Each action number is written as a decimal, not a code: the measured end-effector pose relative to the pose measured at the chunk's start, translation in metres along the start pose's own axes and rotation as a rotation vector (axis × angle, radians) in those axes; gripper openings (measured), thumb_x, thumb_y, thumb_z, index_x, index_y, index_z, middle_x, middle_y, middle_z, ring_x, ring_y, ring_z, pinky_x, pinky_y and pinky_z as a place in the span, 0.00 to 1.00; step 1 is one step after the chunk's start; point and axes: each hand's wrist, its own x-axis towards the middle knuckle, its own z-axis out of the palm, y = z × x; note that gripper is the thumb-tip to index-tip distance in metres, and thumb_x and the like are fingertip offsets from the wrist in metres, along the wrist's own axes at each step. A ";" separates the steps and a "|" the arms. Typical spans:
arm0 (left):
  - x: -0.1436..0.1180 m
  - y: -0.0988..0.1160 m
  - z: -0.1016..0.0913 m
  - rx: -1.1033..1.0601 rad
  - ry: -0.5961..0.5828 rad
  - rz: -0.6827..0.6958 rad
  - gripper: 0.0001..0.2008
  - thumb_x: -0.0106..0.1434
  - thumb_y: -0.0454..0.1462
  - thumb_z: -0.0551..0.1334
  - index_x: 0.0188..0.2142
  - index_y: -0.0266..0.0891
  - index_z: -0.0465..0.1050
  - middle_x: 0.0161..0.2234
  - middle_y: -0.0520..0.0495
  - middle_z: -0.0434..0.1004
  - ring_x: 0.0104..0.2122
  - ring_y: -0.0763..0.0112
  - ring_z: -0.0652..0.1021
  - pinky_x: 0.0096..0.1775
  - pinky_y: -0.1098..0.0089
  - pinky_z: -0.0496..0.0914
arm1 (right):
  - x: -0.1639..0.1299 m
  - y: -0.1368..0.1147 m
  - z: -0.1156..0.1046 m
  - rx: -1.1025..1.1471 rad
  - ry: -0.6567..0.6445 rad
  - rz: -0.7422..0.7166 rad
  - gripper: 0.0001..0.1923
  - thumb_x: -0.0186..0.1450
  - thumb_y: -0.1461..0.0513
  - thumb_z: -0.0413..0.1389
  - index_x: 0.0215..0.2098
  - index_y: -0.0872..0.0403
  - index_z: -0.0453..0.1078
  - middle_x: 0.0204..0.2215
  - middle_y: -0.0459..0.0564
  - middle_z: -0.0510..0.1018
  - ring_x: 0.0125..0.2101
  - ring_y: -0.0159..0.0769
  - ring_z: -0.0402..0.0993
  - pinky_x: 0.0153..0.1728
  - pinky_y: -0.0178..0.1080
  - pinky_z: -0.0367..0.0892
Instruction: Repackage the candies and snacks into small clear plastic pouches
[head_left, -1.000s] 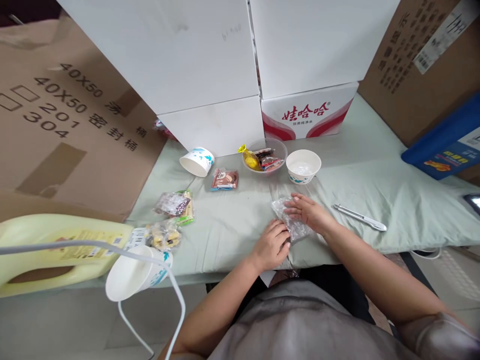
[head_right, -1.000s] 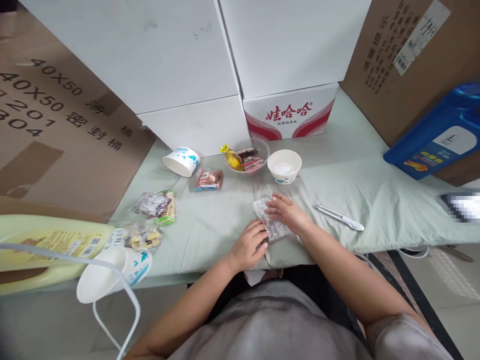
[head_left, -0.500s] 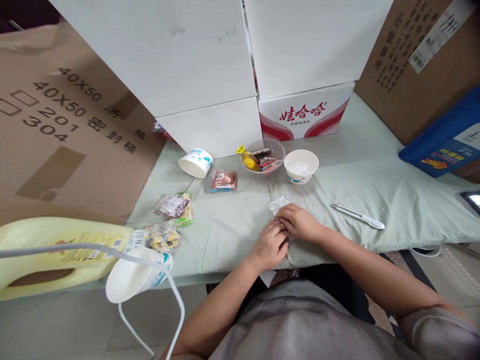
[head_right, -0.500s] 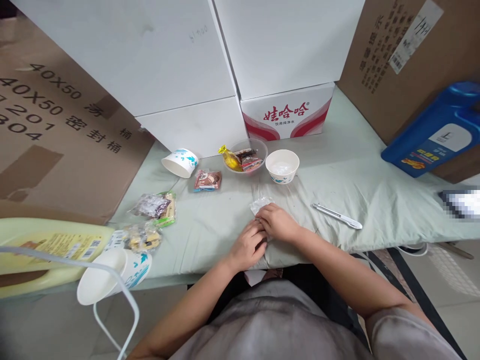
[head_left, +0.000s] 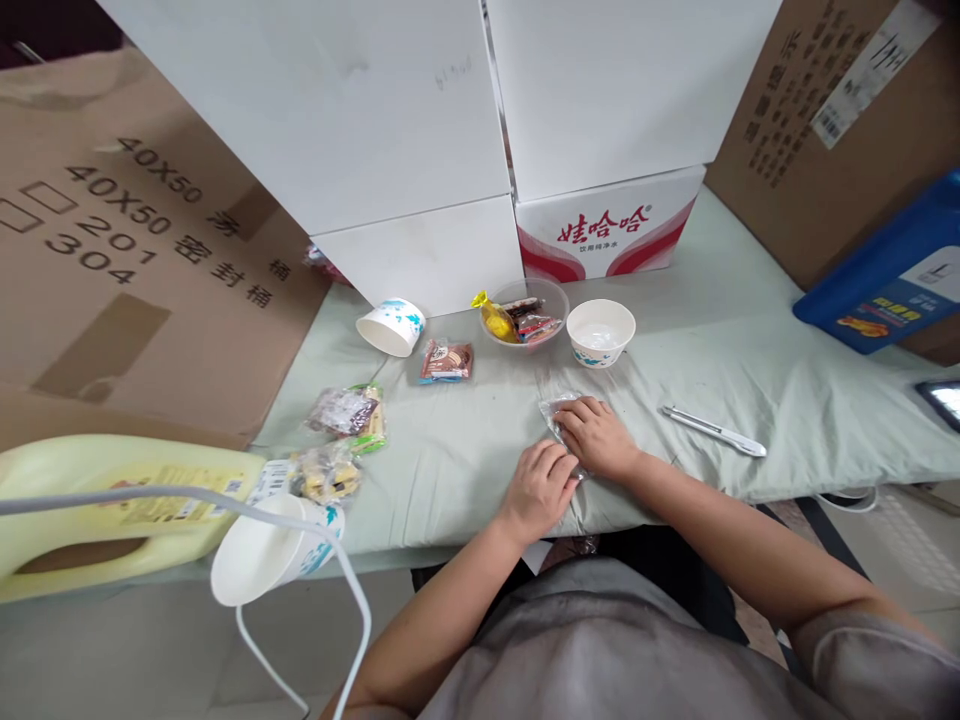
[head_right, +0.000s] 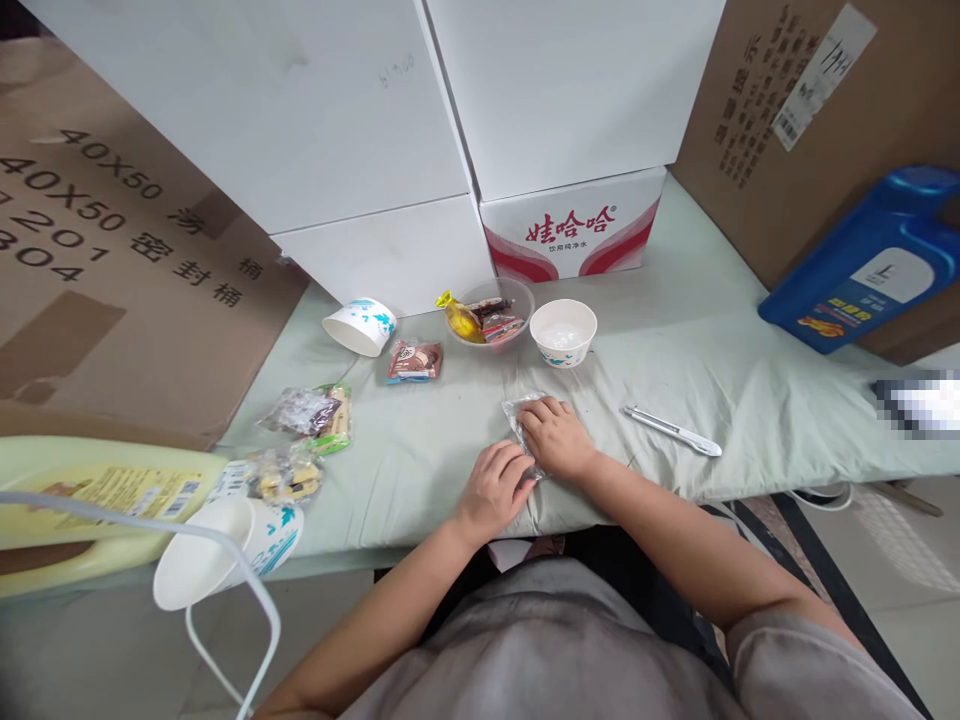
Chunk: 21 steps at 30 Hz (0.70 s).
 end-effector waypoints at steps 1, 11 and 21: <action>0.001 0.001 0.000 0.011 -0.026 0.003 0.06 0.65 0.34 0.58 0.40 0.38 0.72 0.41 0.42 0.73 0.47 0.58 0.72 0.49 0.56 0.71 | 0.001 0.002 -0.002 0.034 0.000 -0.002 0.14 0.68 0.64 0.51 0.50 0.56 0.71 0.50 0.57 0.75 0.49 0.48 0.65 0.48 0.49 0.62; 0.001 -0.002 -0.015 -0.193 0.017 -0.139 0.09 0.68 0.35 0.51 0.39 0.41 0.69 0.40 0.43 0.77 0.44 0.63 0.77 0.46 0.61 0.71 | -0.028 0.008 -0.055 0.550 -0.129 -0.157 0.21 0.64 0.49 0.58 0.46 0.55 0.72 0.42 0.56 0.78 0.44 0.44 0.72 0.46 0.45 0.66; 0.048 -0.014 -0.001 -0.050 -0.098 -0.598 0.05 0.66 0.34 0.55 0.35 0.41 0.70 0.29 0.50 0.77 0.30 0.68 0.77 0.34 0.69 0.68 | -0.020 -0.006 -0.028 0.191 -0.115 0.454 0.16 0.67 0.61 0.50 0.52 0.57 0.67 0.39 0.56 0.80 0.36 0.42 0.77 0.36 0.40 0.66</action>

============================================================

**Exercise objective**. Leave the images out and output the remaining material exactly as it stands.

**Finished task**.
Each action number is written as a decimal, not a code: the measured end-effector pose relative to the pose measured at the chunk's start, translation in metres along the start pose's own axes and rotation as a rotation vector (axis × angle, radians) in those axes; gripper openings (measured), thumb_x, thumb_y, thumb_z, index_x, index_y, index_z, middle_x, middle_y, middle_z, ring_x, ring_y, ring_z, pinky_x, pinky_y and pinky_z as a place in the span, 0.00 to 1.00; step 1 is one step after the chunk's start; point and axes: each hand's wrist, its own x-axis towards the middle knuckle, its own z-axis out of the palm, y = z × x; note that gripper is the thumb-tip to index-tip distance in metres, and thumb_x and the like are fingertip offsets from the wrist in metres, along the wrist's own axes at each step. A ";" separates the steps and a "|" the arms. Typical spans:
arm0 (left):
  - x: -0.1436..0.1180 m
  - y: -0.0988..0.1160 m
  - z: -0.1016..0.0913 m
  - rx: -1.1033..1.0601 rad
  - ry: -0.5961..0.5828 rad
  - rz: -0.6827..0.6958 rad
  - gripper: 0.0001..0.2008
  - thumb_x: -0.0106..0.1434
  - thumb_y: -0.0454..0.1462
  - thumb_z: -0.0551..0.1334
  - index_x: 0.0188..0.2142
  - index_y: -0.0266..0.0891
  - index_z: -0.0465..0.1050
  - middle_x: 0.0161..0.2234
  - middle_y: -0.0520..0.0495
  - middle_z: -0.0434..0.1004
  - ring_x: 0.0104..0.2122
  - ring_y: -0.0763..0.0112
  - ring_z: -0.0652..0.1021
  - pinky_x: 0.0096..0.1775
  - pinky_y: -0.1098..0.0089
  - pinky_z: -0.0496..0.0914
arm1 (right):
  - x: -0.1639..0.1299 m
  - y: -0.1368..0.1147 m
  - z: -0.1156..0.1046 m
  - rx: -1.1025..1.1471 rad
  - ry: -0.6567..0.6445 rad
  - rz: -0.7422..0.7166 rad
  - gripper: 0.0001..0.1923
  - thumb_x: -0.0186..0.1450
  - thumb_y: -0.1461..0.0513
  - thumb_z: -0.0413..0.1389
  - index_x: 0.0215..0.2098
  - index_y: -0.0872..0.0403
  - index_z: -0.0453..0.1078
  - middle_x: 0.0204..0.2215
  - middle_y: -0.0459..0.0564
  - middle_z: -0.0510..0.1018
  - ring_x: 0.0125..0.2101
  - ring_y: -0.0159..0.0769
  - ring_z: -0.0402..0.0993
  - pinky_x: 0.0153..0.1728
  - pinky_y: -0.0178..0.1080
  - pinky_z: -0.0367..0.0892
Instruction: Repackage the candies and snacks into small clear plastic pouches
[head_left, -1.000s] 
[head_right, -1.000s] 
[head_left, -0.500s] 
[head_right, -0.500s] 
[head_left, +0.000s] 
[head_right, +0.000s] 
Chunk: 21 steps at 30 Hz (0.70 s).
 end-effector waypoints at steps 1, 11 and 21: <action>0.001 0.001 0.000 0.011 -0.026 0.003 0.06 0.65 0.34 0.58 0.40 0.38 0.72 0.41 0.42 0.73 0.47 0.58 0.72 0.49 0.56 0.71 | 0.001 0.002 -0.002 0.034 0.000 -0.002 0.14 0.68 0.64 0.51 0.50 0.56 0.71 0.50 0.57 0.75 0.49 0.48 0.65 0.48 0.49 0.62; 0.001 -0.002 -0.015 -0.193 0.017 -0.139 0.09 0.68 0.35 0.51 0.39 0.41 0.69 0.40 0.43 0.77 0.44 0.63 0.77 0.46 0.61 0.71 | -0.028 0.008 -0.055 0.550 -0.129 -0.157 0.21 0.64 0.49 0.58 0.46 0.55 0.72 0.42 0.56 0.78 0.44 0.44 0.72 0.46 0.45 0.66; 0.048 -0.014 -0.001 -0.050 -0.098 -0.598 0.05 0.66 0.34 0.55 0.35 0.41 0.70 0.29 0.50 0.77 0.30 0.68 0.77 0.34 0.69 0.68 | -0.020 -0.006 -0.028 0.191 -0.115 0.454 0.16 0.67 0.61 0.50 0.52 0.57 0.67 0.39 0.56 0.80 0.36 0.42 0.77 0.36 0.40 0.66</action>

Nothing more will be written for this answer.